**Problem to work on:** Beginning at the line containing "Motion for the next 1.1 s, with", repeat each line below exactly up to and including the line containing "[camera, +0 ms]". Do not repeat the pictures.

#### Data to examine ####

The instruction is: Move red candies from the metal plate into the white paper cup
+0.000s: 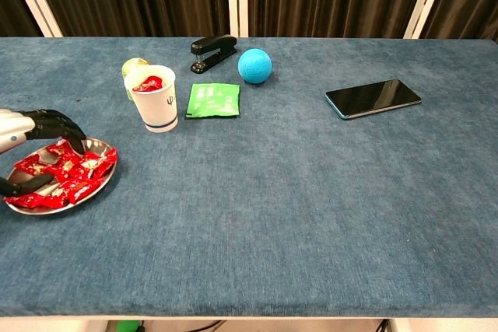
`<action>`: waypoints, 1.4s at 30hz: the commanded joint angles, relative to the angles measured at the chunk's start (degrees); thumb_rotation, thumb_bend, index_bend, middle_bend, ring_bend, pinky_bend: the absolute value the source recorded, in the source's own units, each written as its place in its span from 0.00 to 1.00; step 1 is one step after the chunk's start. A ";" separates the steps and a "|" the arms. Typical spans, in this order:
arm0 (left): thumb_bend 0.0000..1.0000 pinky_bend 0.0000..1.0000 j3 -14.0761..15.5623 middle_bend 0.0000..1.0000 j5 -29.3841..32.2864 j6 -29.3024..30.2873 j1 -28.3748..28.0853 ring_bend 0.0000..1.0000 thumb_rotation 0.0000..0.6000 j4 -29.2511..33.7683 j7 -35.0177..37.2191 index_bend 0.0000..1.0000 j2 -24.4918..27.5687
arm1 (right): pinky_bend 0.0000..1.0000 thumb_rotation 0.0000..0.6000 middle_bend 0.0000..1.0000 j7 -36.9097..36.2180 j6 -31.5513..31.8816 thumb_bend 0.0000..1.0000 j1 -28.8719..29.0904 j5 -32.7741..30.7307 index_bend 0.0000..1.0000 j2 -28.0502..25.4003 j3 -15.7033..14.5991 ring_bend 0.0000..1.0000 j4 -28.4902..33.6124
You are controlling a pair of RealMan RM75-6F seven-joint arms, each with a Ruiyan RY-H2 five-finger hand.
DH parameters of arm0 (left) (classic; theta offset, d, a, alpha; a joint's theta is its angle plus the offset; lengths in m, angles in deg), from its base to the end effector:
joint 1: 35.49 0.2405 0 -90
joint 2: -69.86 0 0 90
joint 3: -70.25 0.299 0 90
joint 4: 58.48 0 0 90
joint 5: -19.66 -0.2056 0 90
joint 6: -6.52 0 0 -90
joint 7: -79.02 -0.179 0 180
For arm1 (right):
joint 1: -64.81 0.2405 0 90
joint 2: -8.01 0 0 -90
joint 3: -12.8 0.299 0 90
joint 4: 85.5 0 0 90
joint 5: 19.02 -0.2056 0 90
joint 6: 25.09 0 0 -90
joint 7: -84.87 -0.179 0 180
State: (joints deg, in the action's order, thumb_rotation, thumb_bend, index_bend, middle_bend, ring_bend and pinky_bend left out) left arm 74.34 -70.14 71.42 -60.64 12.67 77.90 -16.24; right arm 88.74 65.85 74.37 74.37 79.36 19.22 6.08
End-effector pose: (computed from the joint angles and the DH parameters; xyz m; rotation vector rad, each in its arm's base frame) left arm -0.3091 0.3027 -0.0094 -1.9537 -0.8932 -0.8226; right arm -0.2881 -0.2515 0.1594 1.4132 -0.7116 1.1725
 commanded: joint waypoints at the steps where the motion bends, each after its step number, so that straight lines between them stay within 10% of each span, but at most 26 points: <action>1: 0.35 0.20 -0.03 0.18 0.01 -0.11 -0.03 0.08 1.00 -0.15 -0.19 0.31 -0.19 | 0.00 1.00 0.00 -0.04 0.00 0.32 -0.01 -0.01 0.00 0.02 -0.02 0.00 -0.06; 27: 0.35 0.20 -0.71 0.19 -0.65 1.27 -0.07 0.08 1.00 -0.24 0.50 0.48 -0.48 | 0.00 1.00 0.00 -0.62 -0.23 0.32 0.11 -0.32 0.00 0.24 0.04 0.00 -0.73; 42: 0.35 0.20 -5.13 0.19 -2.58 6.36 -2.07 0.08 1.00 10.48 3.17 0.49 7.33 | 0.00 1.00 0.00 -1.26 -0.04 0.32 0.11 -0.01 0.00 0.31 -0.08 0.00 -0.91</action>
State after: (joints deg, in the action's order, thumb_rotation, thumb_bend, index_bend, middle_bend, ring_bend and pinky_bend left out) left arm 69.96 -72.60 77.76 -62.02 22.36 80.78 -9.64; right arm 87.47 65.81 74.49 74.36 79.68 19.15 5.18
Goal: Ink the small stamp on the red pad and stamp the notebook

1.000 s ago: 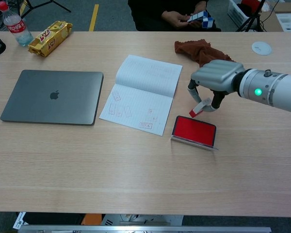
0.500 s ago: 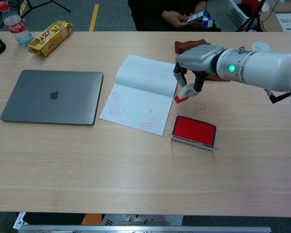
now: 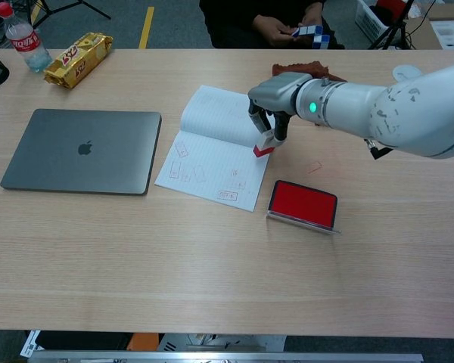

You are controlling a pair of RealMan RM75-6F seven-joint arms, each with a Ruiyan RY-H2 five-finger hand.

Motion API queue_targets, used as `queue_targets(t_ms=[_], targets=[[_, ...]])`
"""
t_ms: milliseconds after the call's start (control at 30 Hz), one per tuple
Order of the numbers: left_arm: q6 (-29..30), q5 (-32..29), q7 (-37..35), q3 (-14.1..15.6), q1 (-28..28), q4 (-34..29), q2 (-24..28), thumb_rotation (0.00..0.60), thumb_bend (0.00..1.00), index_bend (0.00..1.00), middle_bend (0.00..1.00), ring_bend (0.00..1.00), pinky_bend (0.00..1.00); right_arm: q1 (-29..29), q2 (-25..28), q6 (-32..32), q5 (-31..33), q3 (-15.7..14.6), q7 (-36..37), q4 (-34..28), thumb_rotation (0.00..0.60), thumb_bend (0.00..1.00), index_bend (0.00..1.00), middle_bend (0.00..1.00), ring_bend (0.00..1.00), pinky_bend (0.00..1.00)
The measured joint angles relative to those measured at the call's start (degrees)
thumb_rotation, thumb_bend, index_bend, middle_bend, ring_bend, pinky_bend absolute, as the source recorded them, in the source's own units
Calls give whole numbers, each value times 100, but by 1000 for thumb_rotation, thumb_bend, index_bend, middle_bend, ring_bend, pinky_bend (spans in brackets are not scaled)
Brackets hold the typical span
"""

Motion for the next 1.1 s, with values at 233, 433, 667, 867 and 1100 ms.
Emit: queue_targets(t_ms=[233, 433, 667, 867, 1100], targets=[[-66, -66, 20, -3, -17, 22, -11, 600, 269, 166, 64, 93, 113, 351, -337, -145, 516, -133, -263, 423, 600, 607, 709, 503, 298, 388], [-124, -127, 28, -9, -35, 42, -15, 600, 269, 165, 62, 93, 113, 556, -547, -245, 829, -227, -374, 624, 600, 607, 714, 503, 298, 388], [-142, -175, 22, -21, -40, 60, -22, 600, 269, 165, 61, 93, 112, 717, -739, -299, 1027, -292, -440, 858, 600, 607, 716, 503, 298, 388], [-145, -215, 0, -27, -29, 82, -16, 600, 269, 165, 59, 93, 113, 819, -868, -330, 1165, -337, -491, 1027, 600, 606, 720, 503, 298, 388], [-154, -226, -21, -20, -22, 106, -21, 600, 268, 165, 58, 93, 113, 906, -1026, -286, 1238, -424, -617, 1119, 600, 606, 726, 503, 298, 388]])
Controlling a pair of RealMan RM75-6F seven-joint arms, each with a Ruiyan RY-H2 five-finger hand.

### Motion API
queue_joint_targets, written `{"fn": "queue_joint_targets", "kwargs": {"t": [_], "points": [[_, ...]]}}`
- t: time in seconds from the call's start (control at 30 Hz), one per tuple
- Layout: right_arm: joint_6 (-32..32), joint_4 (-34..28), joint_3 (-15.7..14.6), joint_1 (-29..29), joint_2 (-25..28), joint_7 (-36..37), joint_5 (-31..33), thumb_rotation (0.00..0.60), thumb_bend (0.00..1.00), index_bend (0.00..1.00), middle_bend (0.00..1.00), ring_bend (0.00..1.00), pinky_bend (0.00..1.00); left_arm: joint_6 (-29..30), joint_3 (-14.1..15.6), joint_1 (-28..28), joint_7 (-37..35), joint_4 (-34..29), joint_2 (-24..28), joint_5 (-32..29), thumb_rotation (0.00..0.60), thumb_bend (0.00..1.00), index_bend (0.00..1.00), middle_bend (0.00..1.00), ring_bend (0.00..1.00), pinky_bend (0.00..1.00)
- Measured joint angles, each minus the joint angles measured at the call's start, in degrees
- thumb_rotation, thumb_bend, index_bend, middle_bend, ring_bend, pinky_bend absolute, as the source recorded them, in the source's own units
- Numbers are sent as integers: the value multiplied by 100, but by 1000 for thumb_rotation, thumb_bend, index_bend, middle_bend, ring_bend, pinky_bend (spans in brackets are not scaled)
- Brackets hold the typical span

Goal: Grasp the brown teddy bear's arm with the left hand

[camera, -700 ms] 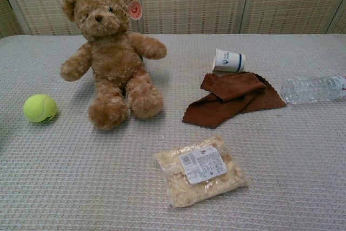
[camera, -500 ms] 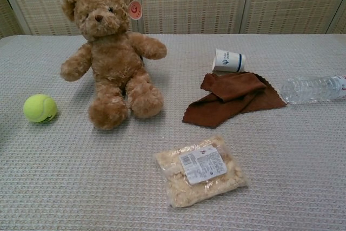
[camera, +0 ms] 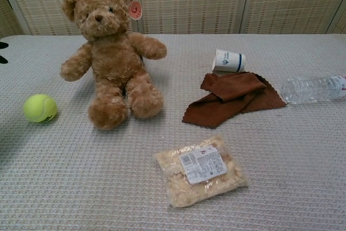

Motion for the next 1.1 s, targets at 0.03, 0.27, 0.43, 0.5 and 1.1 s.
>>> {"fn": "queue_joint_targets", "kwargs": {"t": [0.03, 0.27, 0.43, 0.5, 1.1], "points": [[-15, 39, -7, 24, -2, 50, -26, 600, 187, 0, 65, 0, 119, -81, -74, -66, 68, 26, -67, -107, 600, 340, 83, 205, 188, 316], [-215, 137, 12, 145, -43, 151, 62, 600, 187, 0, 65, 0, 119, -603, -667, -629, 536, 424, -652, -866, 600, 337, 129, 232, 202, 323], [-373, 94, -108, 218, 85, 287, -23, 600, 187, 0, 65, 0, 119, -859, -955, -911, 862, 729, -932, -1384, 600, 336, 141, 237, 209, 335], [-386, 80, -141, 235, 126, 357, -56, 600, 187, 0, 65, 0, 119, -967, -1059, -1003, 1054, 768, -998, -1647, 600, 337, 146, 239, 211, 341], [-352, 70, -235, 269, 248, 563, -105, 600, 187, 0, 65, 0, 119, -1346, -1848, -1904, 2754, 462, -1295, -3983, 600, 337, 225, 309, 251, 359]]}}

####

**Answer box:**
Motion for the next 1.1 s, with values at 233, 433, 667, 867 and 1100 ms.
Emit: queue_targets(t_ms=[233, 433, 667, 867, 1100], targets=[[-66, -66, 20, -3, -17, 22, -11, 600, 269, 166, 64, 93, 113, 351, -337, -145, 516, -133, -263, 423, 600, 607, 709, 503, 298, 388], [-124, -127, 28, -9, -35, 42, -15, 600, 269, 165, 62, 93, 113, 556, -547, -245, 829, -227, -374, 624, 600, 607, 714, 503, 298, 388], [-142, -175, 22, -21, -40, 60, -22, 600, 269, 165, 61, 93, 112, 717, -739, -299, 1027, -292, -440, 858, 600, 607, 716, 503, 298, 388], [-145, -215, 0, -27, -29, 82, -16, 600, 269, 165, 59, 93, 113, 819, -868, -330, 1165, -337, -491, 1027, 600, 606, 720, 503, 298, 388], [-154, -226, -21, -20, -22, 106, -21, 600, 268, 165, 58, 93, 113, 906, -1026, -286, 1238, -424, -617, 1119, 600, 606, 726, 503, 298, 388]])
Controlling a pair of RealMan RM75-6F seven-joint arms, each with a Ruiyan RY-H2 five-finger hand.

### Motion API
queue_joint_targets, written `{"fn": "queue_joint_targets", "kwargs": {"t": [_], "points": [[_, ...]]}}`
- t: time in seconds from the call's start (control at 30 Hz), one per tuple
- Layout: right_arm: joint_6 (-32..32), joint_4 (-34..28), joint_3 (-15.7..14.6), joint_1 (-29..29), joint_2 (-25..28), joint_7 (-36..37), joint_5 (-31..33), thumb_rotation (0.00..0.60), thumb_bend (0.00..1.00), index_bend (0.00..1.00), middle_bend (0.00..1.00), ring_bend (0.00..1.00), pinky_bend (0.00..1.00); left_arm: joint_6 (-29..30), joint_3 (-14.1..15.6), joint_1 (-28..28), joint_7 (-37..35), joint_4 (-34..29), joint_2 (-24..28), joint_5 (-32..29), thumb_rotation (0.00..0.60), thumb_bend (0.00..1.00), index_bend (0.00..1.00), middle_bend (0.00..1.00), ring_bend (0.00..1.00), pinky_bend (0.00..1.00)
- Measured joint angles, each minus the joint angles measured at the call's start, in degrees
- thumb_rotation, thumb_bend, index_bend, middle_bend, ring_bend, pinky_bend absolute, as the source recorded them, in the source's own units
- Numbers are sent as integers: the value multiplied by 100, but by 1000 for thumb_rotation, thumb_bend, index_bend, middle_bend, ring_bend, pinky_bend (spans in brackets are not scaled)
- Brackets hold the typical span

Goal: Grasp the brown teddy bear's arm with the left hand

[camera, -700 ms] 
[camera, -500 ms] 
[camera, +0 ms] 

Nothing further remains in the output.